An example of this has been the cyberattack on the US Colonial pipeline derived from remote access via VPN. Cybercriminals obtained the username and password of an external worker.
For this reason, the Zero Trust represents a further step in terms of security (both as a complement to, and as a replacement for the VPN connection). Zero trust (distrust of every user) allows us to guarantee surveillance in access and, also, during connection time, once inside the system. The objective is to avoid that a strange user has been able to sneak into our corporate network.
In today’s advice, we remind you of some of the fundamental aspects involved in implementing Zero Trust security in our company or organization:
– Implementation of a double authentication factor: not only access by username and password. . It is necessary to receive a security code by other means to be able to connect (application, email, SMS, etc.). Zero trust is very common, especially if you use cloud hosting solutions, accessible through a web.
– Application of the principle of least privilege: that users only have access to that information that is strictly necessary for the exercise of their functions. This will prevent third parties, both workers and unauthorized outsiders, from being able to access confidential data restricted to certain areas or positions, even accidentally.

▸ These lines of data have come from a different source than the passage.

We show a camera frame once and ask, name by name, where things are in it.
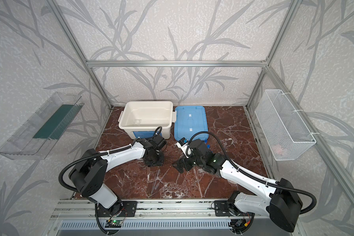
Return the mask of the small clear glass beaker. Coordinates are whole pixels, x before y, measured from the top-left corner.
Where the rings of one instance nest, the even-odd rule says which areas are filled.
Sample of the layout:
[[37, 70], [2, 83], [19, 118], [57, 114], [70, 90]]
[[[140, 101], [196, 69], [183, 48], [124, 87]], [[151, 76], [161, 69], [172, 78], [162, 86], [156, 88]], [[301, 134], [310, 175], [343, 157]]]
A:
[[142, 123], [141, 119], [135, 119], [134, 120], [134, 125], [140, 125]]

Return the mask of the white plastic storage bin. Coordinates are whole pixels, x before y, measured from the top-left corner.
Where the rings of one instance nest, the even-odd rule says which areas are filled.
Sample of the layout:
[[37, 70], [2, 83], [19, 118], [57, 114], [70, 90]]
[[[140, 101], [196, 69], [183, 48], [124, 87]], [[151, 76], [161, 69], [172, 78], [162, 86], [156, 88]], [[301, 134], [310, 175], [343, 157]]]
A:
[[[141, 119], [140, 125], [134, 125]], [[156, 128], [162, 127], [161, 136], [169, 139], [172, 123], [176, 121], [171, 101], [131, 101], [128, 102], [118, 119], [119, 128], [131, 139], [152, 135]]]

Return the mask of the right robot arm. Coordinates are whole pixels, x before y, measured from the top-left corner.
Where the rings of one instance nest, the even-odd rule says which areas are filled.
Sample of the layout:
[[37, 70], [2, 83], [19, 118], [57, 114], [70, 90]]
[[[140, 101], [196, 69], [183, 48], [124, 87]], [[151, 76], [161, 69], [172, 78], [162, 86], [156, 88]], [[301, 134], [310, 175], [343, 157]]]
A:
[[253, 213], [267, 216], [279, 228], [294, 232], [300, 215], [308, 213], [317, 204], [317, 198], [310, 192], [295, 189], [286, 179], [279, 181], [262, 177], [235, 163], [226, 152], [218, 137], [215, 138], [222, 152], [213, 153], [206, 143], [194, 136], [180, 139], [176, 146], [183, 157], [173, 163], [180, 173], [200, 167], [205, 172], [232, 181], [251, 194], [235, 192], [229, 199], [231, 214]]

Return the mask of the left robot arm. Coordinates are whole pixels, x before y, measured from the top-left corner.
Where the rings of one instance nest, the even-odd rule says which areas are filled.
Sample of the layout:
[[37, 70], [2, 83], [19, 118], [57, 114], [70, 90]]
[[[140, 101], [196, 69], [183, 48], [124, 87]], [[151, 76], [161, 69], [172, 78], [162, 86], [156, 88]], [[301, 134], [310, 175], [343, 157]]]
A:
[[162, 149], [167, 144], [161, 135], [162, 127], [156, 128], [148, 138], [136, 138], [131, 144], [112, 150], [96, 152], [90, 149], [82, 158], [73, 161], [59, 173], [61, 186], [82, 197], [100, 204], [105, 209], [114, 210], [121, 206], [121, 200], [104, 184], [105, 175], [111, 169], [130, 162], [143, 160], [147, 167], [164, 163]]

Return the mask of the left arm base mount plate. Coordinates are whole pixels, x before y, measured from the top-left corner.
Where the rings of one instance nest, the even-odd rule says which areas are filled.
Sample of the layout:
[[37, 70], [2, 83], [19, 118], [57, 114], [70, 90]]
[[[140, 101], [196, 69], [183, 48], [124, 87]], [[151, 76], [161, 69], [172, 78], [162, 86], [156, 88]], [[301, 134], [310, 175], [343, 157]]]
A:
[[110, 208], [104, 208], [101, 204], [98, 204], [95, 210], [98, 217], [134, 217], [137, 203], [137, 201], [118, 200]]

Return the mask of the blue plastic bin lid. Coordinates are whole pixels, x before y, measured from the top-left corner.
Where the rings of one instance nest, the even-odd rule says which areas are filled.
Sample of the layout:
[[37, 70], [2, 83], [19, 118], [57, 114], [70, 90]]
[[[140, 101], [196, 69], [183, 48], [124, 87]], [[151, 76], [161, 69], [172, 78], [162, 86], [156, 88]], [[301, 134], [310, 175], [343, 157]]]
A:
[[203, 106], [178, 106], [175, 109], [176, 121], [174, 138], [190, 140], [193, 135], [201, 131], [208, 131], [206, 111]]

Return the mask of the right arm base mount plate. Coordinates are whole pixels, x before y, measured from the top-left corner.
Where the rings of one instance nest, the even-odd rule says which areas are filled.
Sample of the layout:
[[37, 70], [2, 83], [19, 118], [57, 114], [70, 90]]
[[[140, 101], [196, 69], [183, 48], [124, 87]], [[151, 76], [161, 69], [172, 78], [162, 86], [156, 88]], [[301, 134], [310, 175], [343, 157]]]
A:
[[241, 212], [236, 208], [235, 204], [229, 201], [214, 201], [215, 216], [239, 216]]

– Continuous authentication of connected usersthis will mean that from time to time the session expires due to inactivity and we must re-enter the access password, so that the system recognizes us as authorized users. And also that, apart from the login password, we make use of additional decryption keys to access to certain restricted or strictly confidential information. Thus, according to the Zero Trust, if a cybercriminal managed to violate the first access barrier to the company’s private network, they would not necessarily access all the information. Which means that he will have to continually break new security barriers.
– Monitoring of the use and of the traffic derived from the connection to the network: to guarantee that the use is secure, legitimate and that the activity of the users is duly recorded. With this, security systems would be able to detect interference from unauthorized third parties (cybercriminals), who have managed to access the corporate network. In the event of an incident, it would be possible to know the steps they have taken, how they have evaded the first control and how far they have gone in the system.